The First AI Use Case: Choose Small, Choose Right
The first AI case decides whether trust grows or the topic is burned. Five criteria show which start carries weight and why the most spectacular case is rarely the right beginning.

Whether AI takes hold in a business or becomes an anecdote is decided earlier than most people think: at the selection of the first use case. Not at the tool question, not at the budget. The first case shapes what the workforce associates with AI. If it goes well, momentum builds for everything that follows. If it fails, trust is burned, no matter how good the technology has become.
Yet this selection is rarely made deliberately. Usually the first case emerges by accident, because an employee tries something or a vendor demonstrates something. There is a better way.
Five criteria for the first case
Recurring and tangible. The case must occur regularly. A rare special task does not justify setup effort. Quotes, meeting notes, standard correspondence, reports: these are the candidates where each relief multiplies.

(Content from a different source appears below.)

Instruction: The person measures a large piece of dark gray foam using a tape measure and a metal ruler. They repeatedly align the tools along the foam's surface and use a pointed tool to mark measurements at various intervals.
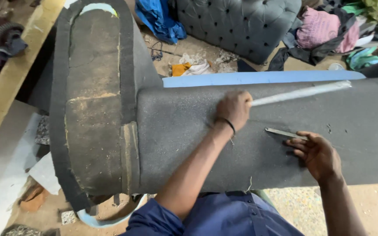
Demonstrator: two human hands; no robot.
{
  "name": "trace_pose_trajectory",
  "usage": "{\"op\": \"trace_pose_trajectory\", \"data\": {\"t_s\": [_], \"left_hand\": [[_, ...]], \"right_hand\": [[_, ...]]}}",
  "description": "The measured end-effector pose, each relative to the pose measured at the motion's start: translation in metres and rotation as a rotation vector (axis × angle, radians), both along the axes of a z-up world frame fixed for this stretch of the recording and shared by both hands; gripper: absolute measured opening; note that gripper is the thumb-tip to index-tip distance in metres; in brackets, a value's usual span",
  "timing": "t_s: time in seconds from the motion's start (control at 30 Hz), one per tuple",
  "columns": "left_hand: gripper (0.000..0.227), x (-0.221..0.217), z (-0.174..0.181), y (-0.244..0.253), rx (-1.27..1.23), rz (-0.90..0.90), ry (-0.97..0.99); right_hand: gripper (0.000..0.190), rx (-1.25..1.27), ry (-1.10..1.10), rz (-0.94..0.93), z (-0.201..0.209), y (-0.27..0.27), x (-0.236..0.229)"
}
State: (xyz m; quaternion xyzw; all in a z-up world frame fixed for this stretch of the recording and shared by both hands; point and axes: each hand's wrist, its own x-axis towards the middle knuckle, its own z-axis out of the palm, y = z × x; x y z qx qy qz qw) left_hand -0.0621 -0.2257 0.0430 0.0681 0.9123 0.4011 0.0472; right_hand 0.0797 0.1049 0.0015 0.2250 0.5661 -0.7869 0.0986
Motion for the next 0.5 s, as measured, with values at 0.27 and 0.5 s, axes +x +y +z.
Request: {"op": "trace_pose_trajectory", "data": {"t_s": [0.27,0.5], "left_hand": [[0.032,-0.017,-0.027,-0.059,-0.140,-0.033,0.134],[0.021,-0.013,-0.038,-0.063,-0.104,-0.020,0.227]], "right_hand": [[0.043,0.017,-0.035,-0.006,0.003,-0.001,-0.003],[0.042,0.021,-0.023,-0.015,-0.010,0.008,-0.003]]}}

Text- or document-heavy. Language models are strong where work happens with language and documents: reading, structuring, summarizing, phrasing. A first case in this territory plays to the technology’s strength instead of working against its weaknesses.
Measurable. Before starting, it must be clear how success will be recognized: fewer follow-up queries, shorter throughput, less rework. Without a metric, the pilot becomes a matter of opinion, and matters of opinion always lose in daily operations.
Fault-tolerant with human review. The first case needs a flow in which a person sees the result before it takes effect. A quote draft the boss reviews is a good first case. An automatic reply to customers without review is not.
No core business risk. Anything that costs customer relationships, safety, or reputation when it fails comes later, once experience exists. Not as the first experiment.
The two common missteps
The first misstep is the spectacular case: the big, visible project that makes an impression. It almost always has the worst fault tolerance and the longest ramp-up, and it attracts expectations no first project can meet.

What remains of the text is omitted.